#### Goal of the exercise
Show each line of the data below that has the string "inside" in it.

Top of Records supplied

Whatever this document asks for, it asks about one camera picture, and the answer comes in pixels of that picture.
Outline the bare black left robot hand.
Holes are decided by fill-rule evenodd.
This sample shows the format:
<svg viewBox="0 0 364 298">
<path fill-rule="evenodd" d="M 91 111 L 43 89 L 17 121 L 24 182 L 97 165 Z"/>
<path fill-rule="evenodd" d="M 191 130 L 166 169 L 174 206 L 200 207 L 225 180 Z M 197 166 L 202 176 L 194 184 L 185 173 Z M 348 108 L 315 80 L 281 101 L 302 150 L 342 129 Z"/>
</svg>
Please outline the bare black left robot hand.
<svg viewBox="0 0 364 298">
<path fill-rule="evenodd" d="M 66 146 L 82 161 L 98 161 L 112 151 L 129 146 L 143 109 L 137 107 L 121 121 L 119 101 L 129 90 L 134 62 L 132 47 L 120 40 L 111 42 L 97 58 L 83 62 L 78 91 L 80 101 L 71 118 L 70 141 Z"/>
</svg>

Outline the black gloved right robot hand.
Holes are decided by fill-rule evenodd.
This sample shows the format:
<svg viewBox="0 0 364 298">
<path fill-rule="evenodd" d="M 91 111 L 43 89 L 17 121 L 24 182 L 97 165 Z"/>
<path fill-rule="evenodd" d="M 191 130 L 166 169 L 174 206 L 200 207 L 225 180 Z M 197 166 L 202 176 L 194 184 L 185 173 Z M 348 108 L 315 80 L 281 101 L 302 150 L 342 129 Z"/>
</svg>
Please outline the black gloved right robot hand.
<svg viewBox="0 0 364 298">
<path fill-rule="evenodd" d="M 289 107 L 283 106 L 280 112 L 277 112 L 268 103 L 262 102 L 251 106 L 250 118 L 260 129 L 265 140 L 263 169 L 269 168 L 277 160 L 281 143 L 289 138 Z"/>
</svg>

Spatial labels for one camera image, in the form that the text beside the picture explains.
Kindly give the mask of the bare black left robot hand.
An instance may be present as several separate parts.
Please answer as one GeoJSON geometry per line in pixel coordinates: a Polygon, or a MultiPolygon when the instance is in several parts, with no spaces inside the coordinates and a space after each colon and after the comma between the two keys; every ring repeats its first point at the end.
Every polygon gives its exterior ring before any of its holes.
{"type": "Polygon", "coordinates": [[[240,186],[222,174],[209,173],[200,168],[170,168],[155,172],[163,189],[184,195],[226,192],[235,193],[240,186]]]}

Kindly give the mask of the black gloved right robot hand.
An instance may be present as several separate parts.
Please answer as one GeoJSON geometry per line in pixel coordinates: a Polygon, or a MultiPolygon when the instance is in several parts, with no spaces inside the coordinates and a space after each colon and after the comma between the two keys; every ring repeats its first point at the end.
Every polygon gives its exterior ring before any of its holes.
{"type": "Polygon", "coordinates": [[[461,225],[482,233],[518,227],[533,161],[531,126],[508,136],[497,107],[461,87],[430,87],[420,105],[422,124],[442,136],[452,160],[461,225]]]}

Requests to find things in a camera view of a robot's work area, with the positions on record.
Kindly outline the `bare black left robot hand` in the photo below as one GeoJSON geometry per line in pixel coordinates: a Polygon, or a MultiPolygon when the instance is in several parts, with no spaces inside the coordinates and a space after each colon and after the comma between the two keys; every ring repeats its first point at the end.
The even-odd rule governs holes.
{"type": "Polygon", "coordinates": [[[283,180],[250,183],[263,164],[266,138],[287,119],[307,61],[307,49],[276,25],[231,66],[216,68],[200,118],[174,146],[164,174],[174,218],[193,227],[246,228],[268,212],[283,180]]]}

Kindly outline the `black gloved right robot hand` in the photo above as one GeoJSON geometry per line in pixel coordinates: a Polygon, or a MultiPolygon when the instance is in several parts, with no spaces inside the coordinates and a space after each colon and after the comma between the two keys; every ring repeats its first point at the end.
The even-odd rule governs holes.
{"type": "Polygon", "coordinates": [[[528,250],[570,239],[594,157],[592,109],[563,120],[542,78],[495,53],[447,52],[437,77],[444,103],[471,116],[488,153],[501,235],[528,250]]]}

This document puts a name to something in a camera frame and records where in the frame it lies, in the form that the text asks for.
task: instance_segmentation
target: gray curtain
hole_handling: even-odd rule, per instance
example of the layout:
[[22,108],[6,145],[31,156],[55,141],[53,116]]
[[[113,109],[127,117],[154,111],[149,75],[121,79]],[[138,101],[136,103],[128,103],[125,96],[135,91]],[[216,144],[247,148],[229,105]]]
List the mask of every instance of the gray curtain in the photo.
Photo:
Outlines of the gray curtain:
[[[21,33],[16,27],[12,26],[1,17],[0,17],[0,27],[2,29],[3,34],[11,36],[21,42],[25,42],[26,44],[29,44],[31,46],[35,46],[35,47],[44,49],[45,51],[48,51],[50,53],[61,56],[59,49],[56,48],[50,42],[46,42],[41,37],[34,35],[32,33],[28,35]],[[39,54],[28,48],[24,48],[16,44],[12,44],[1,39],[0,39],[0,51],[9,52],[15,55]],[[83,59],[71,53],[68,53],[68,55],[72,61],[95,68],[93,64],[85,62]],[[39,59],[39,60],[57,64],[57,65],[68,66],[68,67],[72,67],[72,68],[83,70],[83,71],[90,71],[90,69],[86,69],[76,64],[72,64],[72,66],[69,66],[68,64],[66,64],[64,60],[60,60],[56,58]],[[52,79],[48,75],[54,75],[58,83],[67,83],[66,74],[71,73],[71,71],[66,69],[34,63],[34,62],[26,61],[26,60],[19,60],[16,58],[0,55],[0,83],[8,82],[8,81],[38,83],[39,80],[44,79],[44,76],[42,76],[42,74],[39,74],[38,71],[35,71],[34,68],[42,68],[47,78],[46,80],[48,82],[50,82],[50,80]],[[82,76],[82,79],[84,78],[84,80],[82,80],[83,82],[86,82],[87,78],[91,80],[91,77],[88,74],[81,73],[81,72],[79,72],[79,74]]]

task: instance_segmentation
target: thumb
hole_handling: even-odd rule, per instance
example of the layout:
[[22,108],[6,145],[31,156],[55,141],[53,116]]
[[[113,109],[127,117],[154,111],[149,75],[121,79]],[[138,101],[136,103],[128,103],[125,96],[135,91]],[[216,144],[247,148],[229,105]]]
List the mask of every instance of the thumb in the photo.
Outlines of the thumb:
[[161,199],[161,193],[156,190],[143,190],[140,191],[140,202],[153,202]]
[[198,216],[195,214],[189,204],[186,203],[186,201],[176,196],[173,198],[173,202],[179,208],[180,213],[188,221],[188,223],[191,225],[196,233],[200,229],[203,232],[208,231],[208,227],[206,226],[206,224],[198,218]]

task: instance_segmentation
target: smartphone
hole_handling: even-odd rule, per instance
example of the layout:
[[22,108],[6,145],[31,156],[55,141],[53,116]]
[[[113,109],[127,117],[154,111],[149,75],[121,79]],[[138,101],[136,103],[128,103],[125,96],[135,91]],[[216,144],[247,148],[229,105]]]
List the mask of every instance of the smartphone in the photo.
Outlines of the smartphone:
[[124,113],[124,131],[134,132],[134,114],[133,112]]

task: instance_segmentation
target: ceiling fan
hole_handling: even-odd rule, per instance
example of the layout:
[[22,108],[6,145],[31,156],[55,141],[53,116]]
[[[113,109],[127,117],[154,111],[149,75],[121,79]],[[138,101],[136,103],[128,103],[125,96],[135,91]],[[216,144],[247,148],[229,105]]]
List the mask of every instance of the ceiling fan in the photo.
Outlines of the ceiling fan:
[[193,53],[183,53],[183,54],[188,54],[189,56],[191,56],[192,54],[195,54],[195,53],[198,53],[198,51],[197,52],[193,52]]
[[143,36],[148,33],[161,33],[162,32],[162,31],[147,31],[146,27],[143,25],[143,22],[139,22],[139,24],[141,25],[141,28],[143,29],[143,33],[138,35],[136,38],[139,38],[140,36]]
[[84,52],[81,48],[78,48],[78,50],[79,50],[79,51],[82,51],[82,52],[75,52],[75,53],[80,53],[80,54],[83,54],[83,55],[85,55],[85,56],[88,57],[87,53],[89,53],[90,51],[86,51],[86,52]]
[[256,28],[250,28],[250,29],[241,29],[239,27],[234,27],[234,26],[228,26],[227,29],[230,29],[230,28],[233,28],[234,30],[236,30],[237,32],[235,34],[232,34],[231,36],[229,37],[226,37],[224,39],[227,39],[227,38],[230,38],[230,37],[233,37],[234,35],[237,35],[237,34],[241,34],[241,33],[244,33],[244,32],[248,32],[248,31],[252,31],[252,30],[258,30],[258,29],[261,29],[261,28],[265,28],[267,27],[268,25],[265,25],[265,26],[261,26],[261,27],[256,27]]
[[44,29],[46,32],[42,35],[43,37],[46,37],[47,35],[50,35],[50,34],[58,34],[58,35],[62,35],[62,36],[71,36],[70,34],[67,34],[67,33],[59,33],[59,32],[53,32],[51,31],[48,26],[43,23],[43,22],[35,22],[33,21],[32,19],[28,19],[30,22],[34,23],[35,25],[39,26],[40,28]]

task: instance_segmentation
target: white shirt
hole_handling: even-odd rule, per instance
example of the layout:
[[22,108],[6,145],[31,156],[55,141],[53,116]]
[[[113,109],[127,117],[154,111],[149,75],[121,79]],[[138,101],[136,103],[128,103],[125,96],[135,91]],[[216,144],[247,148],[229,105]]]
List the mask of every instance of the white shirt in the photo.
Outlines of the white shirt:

Bottom of Records supplied

#### Exercise output
Please answer as one GeoJSON geometry per line in pixel coordinates: a Polygon, or a MultiPolygon when the instance is in several parts, with no spaces inside the coordinates and a space after each colon and after the comma between the two keys; every ring repeats its first point at the end.
Please answer as one GeoJSON geometry per line in pixel coordinates: a Polygon, or a MultiPolygon when the instance is in several parts, with no spaces inside the coordinates and a space after each colon and after the comma between the two keys; every ring repeats its first point at the end.
Kindly outline the `bare black left robot hand` in the photo below as one GeoJSON geometry per line in pixel coordinates: a Polygon, or a MultiPolygon when the instance is in several parts, with no spaces inside the coordinates and a space after each colon and after the comma between the two keys; every ring repeats its first point at the end.
Kindly outline the `black gloved right robot hand` in the photo above as one GeoJSON geometry per line in pixel coordinates: a Polygon, or a MultiPolygon when the instance is in several parts, with no spaces inside the coordinates and a space after each colon and after the comma between the two keys; every ring repeats its first point at the end.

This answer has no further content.